Если бы в это мгновение боевому фонарю миноносца вздумалось опять ударить лучом в берег, он осветил бы мичманское лицо весьма интенсивной окраски. Лейтенант Калинин бил сейчас каждым словом, без промаха, по Глебу, по недавнему, вчерашнему Глебу.
— Возможно, я так и остался бы тротуарным ослом, если бы не большой экзамен. В октябре тысяча девятьсот четвертого я добровольно пошел с тихоокеанской эскадрой и, бестолково проплыв четырнадцать тысяч миль, под конец проплавал семь часов в довольно холодной воде Японского моря на спасательном буйке, с перебитой рукой, помогая плавать лейтенанту Донцову с перебитыми ногами.
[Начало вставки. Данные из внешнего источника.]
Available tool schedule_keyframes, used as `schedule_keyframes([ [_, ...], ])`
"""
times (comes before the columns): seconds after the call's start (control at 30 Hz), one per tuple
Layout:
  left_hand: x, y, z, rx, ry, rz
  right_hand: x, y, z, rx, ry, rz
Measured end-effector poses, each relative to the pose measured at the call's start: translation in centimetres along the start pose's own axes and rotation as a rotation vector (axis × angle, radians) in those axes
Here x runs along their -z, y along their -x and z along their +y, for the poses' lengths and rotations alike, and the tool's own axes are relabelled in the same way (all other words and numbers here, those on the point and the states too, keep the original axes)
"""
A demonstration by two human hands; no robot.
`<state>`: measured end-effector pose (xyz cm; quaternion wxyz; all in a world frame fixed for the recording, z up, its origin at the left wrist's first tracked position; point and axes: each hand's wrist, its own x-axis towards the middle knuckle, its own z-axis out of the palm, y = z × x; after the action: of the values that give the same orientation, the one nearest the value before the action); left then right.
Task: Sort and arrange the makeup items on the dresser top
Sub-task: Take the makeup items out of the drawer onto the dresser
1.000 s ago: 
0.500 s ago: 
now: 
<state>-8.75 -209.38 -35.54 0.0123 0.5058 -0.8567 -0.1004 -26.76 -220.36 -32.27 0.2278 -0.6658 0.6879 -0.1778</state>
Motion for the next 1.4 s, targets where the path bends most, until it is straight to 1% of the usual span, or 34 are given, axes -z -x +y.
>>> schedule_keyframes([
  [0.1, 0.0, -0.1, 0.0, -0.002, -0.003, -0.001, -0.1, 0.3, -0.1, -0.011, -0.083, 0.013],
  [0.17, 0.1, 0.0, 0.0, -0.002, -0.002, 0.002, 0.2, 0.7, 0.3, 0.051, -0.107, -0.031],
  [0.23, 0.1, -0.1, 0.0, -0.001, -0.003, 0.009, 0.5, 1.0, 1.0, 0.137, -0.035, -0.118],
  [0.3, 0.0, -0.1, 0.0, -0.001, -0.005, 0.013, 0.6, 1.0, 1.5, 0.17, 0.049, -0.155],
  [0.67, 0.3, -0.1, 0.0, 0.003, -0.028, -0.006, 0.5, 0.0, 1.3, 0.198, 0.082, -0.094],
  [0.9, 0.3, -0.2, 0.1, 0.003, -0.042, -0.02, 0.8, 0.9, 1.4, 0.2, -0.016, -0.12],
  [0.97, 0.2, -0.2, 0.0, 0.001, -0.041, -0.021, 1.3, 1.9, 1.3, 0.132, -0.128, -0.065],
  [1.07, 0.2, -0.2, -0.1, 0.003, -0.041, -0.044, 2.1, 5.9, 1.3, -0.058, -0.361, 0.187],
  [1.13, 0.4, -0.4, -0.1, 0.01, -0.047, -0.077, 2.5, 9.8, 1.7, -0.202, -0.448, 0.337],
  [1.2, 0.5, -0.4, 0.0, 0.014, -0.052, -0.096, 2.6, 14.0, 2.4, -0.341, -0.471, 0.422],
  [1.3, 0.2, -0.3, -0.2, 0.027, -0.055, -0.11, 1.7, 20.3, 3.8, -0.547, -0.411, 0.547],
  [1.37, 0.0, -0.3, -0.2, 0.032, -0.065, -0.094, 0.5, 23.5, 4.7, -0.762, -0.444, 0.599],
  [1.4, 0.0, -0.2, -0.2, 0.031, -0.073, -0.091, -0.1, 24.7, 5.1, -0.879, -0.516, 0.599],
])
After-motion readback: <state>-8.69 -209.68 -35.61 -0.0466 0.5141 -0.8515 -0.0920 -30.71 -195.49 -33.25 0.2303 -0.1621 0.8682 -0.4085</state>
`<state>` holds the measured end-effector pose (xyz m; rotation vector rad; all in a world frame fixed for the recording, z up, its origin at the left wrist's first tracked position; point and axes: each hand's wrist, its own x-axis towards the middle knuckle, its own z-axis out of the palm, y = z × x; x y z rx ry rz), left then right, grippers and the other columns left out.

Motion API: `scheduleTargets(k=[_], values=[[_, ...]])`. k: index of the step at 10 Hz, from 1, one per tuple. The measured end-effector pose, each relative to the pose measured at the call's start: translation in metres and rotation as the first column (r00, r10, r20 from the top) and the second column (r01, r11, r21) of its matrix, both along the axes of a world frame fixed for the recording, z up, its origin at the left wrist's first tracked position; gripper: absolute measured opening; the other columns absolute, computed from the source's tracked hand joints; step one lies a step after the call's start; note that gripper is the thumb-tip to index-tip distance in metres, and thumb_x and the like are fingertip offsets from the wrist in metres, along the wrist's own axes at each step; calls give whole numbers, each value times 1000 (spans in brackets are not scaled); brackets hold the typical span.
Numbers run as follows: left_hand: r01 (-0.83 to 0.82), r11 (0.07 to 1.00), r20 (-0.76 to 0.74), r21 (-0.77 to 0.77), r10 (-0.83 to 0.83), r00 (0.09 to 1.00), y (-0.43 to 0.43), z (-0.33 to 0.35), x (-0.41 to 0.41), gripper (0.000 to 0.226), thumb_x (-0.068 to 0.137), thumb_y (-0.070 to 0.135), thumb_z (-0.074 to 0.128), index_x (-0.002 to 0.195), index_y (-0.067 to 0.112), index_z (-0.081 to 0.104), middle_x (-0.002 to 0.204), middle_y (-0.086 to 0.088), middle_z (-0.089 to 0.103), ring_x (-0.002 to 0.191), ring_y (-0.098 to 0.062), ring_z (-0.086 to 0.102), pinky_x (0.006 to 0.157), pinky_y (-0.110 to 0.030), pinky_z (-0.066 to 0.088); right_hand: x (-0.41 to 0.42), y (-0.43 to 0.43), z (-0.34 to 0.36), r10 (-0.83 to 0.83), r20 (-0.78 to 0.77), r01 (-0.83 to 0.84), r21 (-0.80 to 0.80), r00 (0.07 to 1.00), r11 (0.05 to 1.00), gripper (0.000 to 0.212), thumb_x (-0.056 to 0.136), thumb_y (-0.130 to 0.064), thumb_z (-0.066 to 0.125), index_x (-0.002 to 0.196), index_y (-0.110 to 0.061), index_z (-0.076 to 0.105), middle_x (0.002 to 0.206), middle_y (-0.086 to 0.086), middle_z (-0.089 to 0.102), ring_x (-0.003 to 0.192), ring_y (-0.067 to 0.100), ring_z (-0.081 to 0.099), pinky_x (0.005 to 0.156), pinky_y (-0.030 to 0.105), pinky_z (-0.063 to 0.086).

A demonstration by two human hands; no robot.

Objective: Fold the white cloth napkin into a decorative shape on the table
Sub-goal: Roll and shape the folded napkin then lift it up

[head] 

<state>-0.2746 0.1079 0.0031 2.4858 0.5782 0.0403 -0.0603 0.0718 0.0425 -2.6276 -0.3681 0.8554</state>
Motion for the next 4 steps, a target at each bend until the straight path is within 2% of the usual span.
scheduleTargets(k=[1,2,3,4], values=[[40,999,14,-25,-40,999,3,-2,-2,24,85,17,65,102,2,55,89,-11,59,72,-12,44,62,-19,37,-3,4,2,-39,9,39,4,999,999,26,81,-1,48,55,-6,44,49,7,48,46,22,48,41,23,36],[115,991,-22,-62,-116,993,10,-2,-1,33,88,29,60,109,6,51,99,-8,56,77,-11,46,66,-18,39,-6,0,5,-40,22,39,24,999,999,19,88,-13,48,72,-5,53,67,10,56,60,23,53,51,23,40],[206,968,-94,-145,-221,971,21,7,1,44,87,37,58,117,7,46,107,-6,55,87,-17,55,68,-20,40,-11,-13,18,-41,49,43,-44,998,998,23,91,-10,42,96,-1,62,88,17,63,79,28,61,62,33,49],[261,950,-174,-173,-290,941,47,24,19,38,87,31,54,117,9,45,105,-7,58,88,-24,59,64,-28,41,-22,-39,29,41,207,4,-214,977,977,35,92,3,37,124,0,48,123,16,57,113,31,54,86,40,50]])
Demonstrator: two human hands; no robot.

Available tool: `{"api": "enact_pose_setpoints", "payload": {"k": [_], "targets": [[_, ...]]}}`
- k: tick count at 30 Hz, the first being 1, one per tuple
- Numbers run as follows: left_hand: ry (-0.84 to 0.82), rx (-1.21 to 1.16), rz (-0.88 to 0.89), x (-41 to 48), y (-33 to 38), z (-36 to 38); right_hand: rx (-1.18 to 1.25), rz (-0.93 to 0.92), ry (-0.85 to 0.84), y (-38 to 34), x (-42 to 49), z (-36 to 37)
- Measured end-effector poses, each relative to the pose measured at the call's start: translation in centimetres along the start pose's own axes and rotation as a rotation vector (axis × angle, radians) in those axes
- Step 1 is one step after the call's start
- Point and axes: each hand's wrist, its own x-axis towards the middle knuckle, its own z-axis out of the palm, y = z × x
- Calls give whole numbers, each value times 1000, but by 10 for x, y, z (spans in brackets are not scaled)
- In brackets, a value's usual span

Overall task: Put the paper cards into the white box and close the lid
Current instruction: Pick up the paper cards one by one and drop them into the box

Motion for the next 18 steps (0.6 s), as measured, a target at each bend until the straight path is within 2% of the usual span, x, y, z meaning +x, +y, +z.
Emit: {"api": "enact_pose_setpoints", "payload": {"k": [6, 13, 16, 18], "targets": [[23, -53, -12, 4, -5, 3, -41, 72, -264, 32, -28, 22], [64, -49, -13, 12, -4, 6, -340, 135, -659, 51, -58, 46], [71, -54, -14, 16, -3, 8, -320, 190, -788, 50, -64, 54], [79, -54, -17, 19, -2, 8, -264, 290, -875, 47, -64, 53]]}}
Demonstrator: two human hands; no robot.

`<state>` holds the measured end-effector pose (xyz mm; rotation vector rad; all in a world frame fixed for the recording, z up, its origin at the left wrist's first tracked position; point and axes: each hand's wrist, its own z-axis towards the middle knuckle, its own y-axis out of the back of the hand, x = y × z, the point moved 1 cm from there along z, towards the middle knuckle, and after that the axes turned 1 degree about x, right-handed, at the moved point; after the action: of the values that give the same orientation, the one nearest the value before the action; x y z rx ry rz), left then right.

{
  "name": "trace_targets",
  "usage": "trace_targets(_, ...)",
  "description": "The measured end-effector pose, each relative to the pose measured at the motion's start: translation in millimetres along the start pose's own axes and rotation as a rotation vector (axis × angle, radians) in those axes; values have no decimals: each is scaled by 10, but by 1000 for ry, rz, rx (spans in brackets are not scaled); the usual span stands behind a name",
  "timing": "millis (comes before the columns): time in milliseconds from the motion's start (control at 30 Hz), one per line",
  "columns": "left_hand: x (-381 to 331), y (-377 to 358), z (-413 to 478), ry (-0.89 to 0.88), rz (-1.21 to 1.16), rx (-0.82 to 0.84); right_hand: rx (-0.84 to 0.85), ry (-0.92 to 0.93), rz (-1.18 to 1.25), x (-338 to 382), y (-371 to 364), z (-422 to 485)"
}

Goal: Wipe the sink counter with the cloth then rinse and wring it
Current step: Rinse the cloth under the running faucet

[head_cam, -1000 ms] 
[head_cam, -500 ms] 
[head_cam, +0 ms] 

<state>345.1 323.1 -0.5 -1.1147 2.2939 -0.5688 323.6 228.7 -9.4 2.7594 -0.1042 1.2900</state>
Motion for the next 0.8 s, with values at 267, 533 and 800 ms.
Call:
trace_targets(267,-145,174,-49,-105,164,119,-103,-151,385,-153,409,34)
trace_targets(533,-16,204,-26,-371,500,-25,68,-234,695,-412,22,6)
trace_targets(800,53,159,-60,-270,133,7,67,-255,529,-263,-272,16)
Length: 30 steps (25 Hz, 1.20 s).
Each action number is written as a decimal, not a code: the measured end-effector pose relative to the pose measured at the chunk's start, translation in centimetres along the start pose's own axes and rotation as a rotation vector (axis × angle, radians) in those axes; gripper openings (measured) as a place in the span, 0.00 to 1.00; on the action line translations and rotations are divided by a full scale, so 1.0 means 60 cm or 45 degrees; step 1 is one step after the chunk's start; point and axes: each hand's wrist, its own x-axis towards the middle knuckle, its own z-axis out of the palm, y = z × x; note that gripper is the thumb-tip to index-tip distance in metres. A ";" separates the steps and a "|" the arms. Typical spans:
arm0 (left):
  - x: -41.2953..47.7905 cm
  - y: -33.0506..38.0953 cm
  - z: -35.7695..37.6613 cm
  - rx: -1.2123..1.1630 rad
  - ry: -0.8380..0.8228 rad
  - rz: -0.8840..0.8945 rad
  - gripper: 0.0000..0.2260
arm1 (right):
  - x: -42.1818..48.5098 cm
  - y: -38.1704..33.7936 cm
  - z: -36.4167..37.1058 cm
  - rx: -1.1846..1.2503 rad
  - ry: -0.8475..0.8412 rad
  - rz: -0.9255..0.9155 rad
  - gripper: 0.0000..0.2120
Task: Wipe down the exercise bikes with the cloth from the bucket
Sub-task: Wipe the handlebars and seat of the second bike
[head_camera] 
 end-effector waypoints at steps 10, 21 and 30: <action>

Он так и не доплыл до подобравшего нас японца, — его подняли на палубу уже не лейтенантом, а трупом. А я просидел до конца войны в Японии и там заново родился и переучился. Я увидел Японию и после нее стал другими глазами смотреть на нас. Я понял, что такое настоящий флот, настоящие матросы, настоящие офицеры. Мы, офицеры страны, занимающей шестую часть мира, были жалкой беспомощной дрянью по сравнению с офицерами странишки, которая целиком влезала в мой родной Липецкий уезд. У нас не было ни подлинных знаний, ни подлинной любви к родине, ни сознания своей ответственности перед ней. Мы только требовали и ничего не давали. Мы были сутенерами своей страны, милый друг.
— Я думаю, вы несколько преувеличиваете, Борис Павлович, — взволнованно сказал Глеб. — Ведь были же хорошие моряки и в нашем флоте.
— Были отдельные хорошие намерения у плохих моряков, — резко сказал Калинин, — и только. Система воспитания не могла рождать хороших моряков. Она рождала карьеристов, алкоголиков и завсегдатаев публичных домов, а эти качества в морском бою благоприятных результатов не дают. Даже если были на флоте десять моряков, которые знали службу, — одна ласточка весны не делает. Я познакомился в Японии с постановкой артиллерийского дела на флоте. Это меня потрясло. Страна, полвека назад не знавшая огнестрельного оружия, сделала такие успехи в артиллерии, что наши пушки, наши комендоры, наши правила стрельбы оказались отодвинутыми в восемнадцатый век. И, когда я вернулся домой, я поставил себе задачей поднять артиллерийскую часть на современную высоту. Десять лет я все свое уменье и силы отдаю этому делу. Но сделать удалось крупицу того, что нужно было сделать.
— Вы скромничаете, Борис Павлович, — возразил Глеб. — Не скрою, что я уже слыхал о вас отзывы как об исключительном артиллеристе.
— Да не в этом же дело, черт возьми! Нужно, чтобы наш флот был исключительным по артиллерийской мощи, а не лейтенант Калинин артиллерийским самородком-одиночкой. Какому дьяволу нужна такая персональная натасканность? Я долблю без передышки морской генеральный штаб своими докладными записками по артиллерийской части и за это заслужил только репутацию человека, сующего нос не в свое дело и психопата. Я исписал несколько стоп бумаги на эти записки, а осуществлена из них едва ли десятая часть, да и ту у меня уворовали штабные хлыщи. Правда, кое-чего удалось добиться, стреляем мы, конечно, в общем, лучше, чем в пятом году, но мы должны стрелять лучше всех, а немцы, морская история которых короче воробьиного носа, могут нам дать десять очков вперед. А ведь нашему флоту двести лет, и ведь были же у нас Сенявин, Ушаков, Нахимов! То, что волнует меня потому, что я научился у японцев любви к родине, — не волнует других. Не все ведь принимали крещение в Цусимском проливе, и не всем промыло мозги. И когда я вижу, что рядом со мной на каком-нибудь «Ростиславе» сидит артиллерист, который с десяти кабельтовых не может попасть в город Севастополь, не говоря о щите, мне делается не по себе, мой друг, ибо вторая Цусима утопит не только нас с вами и корабли, но утопит Россию. Не будет России — вы понимаете, что это такое?